------ COLLECTED MATERIAL ------

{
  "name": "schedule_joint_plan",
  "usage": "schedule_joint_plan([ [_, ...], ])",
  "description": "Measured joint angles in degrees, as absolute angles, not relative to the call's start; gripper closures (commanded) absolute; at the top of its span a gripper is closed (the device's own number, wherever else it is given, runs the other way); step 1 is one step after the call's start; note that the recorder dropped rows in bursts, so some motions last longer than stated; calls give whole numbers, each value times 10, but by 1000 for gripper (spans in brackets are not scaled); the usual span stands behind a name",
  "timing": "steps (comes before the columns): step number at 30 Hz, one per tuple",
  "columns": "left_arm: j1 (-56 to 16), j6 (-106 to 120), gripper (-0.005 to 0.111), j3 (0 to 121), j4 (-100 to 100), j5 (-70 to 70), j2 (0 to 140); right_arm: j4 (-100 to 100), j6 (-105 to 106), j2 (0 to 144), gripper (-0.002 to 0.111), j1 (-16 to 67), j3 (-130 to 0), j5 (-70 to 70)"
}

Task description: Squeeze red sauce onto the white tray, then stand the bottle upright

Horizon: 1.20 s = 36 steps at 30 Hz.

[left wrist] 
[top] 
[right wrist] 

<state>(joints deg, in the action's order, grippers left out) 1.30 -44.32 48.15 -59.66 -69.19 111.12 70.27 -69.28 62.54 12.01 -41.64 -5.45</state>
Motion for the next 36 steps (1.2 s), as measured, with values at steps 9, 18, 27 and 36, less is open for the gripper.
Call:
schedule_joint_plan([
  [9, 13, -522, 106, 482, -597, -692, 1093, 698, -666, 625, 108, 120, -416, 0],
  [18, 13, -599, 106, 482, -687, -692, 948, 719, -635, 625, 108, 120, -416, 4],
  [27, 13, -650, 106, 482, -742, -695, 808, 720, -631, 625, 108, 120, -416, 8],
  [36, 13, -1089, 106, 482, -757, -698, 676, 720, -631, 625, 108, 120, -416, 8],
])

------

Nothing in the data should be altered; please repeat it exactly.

WRITTEN RESPONSE:
{
  "name": "schedule_joint_plan",
  "usage": "schedule_joint_plan([ [_, ...], ])",
  "description": "Measured joint angles in degrees, as absolute angles, not relative to the call's start; gripper closures (commanded) absolute; at the top of its span a gripper is closed (the device's own number, wherever else it is given, runs the other way); step 1 is one step after the call's start; note that the recorder dropped rows in bursts, so some motions last longer than stated; calls give whole numbers, each value times 10, but by 1000 for gripper (spans in brackets are not scaled); the usual span stands behind a name",
  "timing": "steps (comes before the columns): step number at 30 Hz, one per tuple",
  "columns": "left_arm: j1 (-56 to 16), j6 (-106 to 120), gripper (-0.005 to 0.111), j3 (0 to 121), j4 (-100 to 100), j5 (-70 to 70), j2 (0 to 140); right_arm: j4 (-100 to 100), j6 (-105 to 106), j2 (0 to 144), gripper (-0.002 to 0.111), j1 (-16 to 67), j3 (-130 to 0), j5 (-70 to 70)"
}

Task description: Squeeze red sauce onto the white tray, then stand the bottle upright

Horizon: 1.20 s = 36 steps at 30 Hz.

[left wrist] 
[top] 
[right wrist] 

<state>(joints deg, in the action's order, grippers left out) 1.30 -44.32 48.15 -59.66 -69.19 111.12 70.27 -69.28 62.54 12.01 -41.64 -5.45</state>
Motion for the next 36 steps (1.2 s), as measured, with values at steps 9, 18, 27 and 36, less is open for the gripper.
Call:
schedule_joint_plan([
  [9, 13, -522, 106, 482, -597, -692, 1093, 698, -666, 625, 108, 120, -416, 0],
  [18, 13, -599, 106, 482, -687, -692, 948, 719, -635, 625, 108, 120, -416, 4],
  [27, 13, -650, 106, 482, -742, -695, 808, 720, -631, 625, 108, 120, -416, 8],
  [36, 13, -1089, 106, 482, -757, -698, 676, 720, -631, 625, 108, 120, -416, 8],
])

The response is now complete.